■ Task item ■
Which of the lines below contain the string "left"? Copy each one.

■ Given data ■

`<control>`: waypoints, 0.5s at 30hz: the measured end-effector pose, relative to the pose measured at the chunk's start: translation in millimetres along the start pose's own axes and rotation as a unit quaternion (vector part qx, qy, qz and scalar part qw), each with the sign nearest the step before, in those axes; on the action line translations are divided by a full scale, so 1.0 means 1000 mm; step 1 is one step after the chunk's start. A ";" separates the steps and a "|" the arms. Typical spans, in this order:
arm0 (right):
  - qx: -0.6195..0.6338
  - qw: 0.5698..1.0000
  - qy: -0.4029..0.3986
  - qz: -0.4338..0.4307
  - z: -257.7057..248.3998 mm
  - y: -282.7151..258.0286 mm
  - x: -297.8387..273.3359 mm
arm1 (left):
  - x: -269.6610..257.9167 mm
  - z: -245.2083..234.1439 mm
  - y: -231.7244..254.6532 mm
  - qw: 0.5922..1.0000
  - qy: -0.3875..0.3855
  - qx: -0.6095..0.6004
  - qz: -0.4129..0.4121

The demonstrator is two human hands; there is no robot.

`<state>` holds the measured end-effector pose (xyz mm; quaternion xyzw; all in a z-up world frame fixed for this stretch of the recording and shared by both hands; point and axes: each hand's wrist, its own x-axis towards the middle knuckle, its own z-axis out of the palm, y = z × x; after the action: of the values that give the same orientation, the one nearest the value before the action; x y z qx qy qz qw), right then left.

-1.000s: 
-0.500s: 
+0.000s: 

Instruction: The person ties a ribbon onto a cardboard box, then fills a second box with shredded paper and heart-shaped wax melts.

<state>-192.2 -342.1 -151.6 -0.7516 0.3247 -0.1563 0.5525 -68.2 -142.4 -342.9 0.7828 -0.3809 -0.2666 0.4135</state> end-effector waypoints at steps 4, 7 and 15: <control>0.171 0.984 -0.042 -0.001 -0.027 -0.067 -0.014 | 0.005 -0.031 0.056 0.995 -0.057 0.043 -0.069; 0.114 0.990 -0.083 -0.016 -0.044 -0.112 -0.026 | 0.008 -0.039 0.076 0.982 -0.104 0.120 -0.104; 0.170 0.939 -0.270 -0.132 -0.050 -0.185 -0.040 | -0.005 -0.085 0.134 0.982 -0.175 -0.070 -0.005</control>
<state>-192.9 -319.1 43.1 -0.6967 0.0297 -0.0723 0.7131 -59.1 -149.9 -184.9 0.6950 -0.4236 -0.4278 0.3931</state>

■ Written solution ■
arm1 (left):
`<state>` holds the measured end-effector pose (xyz mm; quaternion xyzw; all in a z-up world frame fixed for this stretch of the recording and shared by both hands; point and axes: each hand's wrist, its own x-axis towards the middle knuckle, its own z-axis out of the palm, y = z × x; after the action: of the values that give the same orientation, the one nearest the value before the action; x y z qx qy qz qw), right then left.

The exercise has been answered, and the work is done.